The Hate U Give (20th Century Fox) is about race relations in the USA. An unarmed black teenager, driving a car, accompanied by a girl he has known since they were five, is shot dead by a white police officer. You can see why he did it. He thought the boy had a gun and was jittery. The girl saw it happen and the onus is on her to do something when the police officer is not charged. George Tillman Jr’s film concentrates on the girl and her relationship with blacks and whites. She lives in a black neighbourhood and goes to a posh white school. There is a terrific performance by the 20-year-old Amandla Stenberg, a major turning point in her career, and strong support from Russell Hornsby and Regina Hall as her parents. Black lives matter.

 

Human Desire (Eureka). This 1954 film noir is Fritz Lang’s remake of the Jean Renoir/Jean Gabin French classic, La Bete Humaine and it is not nearly as good. “It’s not love,” shrieks the poster. “It’s human desire!” Can Gloria Grahame (wife) persuade Glenn Ford (lover) to murder Broderick Crawford (husband)? The melodrama is not raw enough. The actors are upstaged by the railroad and the train which have a documentary reality.
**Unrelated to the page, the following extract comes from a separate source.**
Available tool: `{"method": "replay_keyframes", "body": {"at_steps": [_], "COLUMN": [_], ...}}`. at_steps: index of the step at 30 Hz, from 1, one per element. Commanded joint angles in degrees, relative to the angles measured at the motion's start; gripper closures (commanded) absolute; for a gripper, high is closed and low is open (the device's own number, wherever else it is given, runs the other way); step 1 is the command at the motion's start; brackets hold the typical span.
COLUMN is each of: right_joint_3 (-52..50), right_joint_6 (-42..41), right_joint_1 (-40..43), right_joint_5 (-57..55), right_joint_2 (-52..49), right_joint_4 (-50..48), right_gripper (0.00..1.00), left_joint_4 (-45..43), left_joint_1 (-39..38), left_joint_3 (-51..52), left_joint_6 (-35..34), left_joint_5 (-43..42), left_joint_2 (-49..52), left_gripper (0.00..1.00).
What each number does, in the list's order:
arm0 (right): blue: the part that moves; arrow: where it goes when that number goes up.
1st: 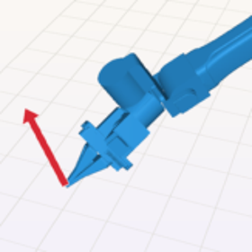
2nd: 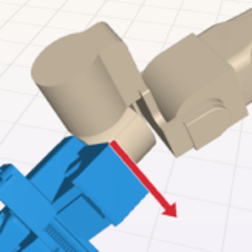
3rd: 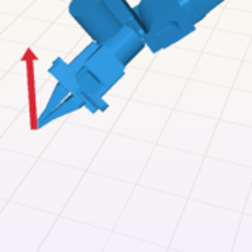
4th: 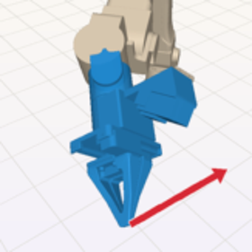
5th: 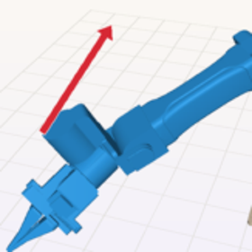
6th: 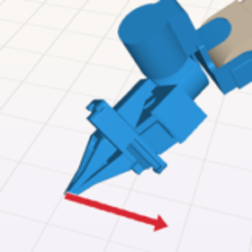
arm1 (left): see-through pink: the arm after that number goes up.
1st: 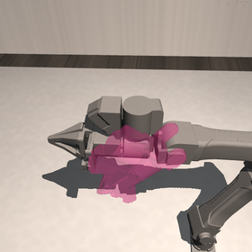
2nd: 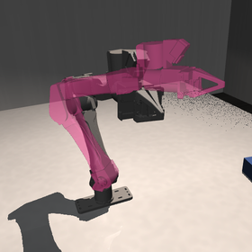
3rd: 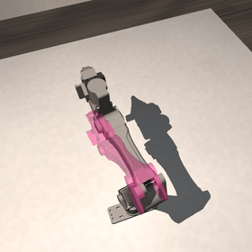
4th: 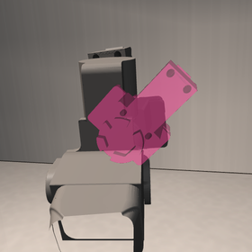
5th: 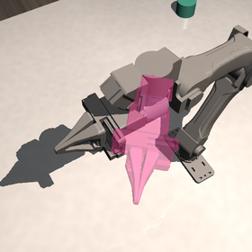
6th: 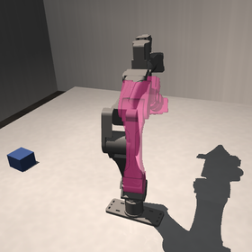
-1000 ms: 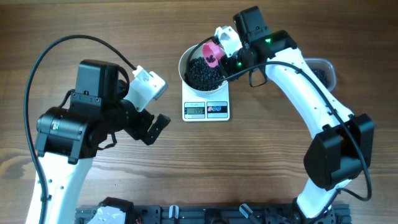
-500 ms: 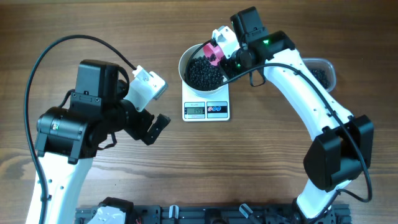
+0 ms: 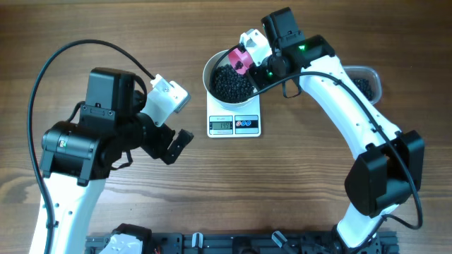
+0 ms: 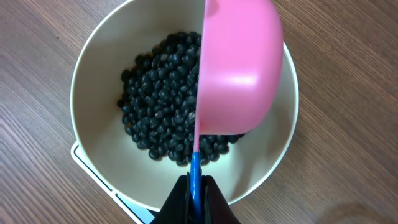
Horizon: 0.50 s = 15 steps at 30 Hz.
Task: Scoop item into bowl and weigh 150g on scale
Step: 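Hold the tilted scoop over the bowl, shaking out small amounts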
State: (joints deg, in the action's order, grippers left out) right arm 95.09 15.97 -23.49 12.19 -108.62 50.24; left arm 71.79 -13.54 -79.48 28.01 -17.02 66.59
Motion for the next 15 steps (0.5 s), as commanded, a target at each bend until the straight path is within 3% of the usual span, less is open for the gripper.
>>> {"method": "replay_keyframes", "body": {"at_steps": [1, 15], "right_joint_3": [1.29, 1.29], "right_joint_6": [-0.13, -1.18], "right_joint_1": [-0.17, -0.09], "right_joint_5": [2.97, 2.97], "right_joint_2": [2.01, 2.01], "right_joint_4": [-0.31, -0.31], "right_gripper": [0.96, 0.96], "left_joint_4": [-0.20, -0.20], "left_joint_1": [-0.07, -0.07], "left_joint_3": [-1.01, -1.01], "left_joint_6": [-0.35, -0.35], "left_joint_5": [-0.07, -0.07], "left_joint_2": [0.33, 0.33], "left_gripper": [0.00, 0.00]}}
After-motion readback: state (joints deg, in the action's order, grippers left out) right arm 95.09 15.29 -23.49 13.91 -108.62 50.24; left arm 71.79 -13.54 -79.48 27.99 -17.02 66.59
The wife role (“born to be bad and make trouble”) was intended for Rita Hayworth but she wouldn’t have been right either.

 

Dawson City: Frozen Time (Second Run). 513 silent films and old newsreels were buried under a swimming pool are discovered decades later – a veritable treasure trove, a useful window into the past. Bill Morrison’s documentary records the birth of Dawson City in Yukon during the Gold Rush in 1896 which coincided with the birth of the cinema. The nitrate negatives cause Dawson City innumerable fires over a long period. There is much destruction and reconstruction. There is no voiceover. The captions are superimposed on the film. There are tantalising images of the Ludlow Massacre and the scandalous cheating in 1919 baseball World Series. Morrison makes connections between clips from the 1910s silent fictional films and historical facts.

 

Stranger in the House (BFI) is a 1967 British film based on a novel by Georges Simenon. James Mason plays a drunken, limping, cynical barrister whose glory days are long over. His estranged hippie daughter (Geraldine Chaplin) reluctantly asks him to come out of retirement to defend her immigrant boyfriend who is accused of murder. Pierre Rouve’s script, based on a story by Georges Simenon, is terrible. The flashbacks, poorly acted, are very boring. The fights are extremely unconvincing. Mason, a fine actor, not surprisingly, acts everybody off the screen; but the barrister’s deliberate non-performance in court is as irritating as it is absurd. Mason didn’t think the film worked.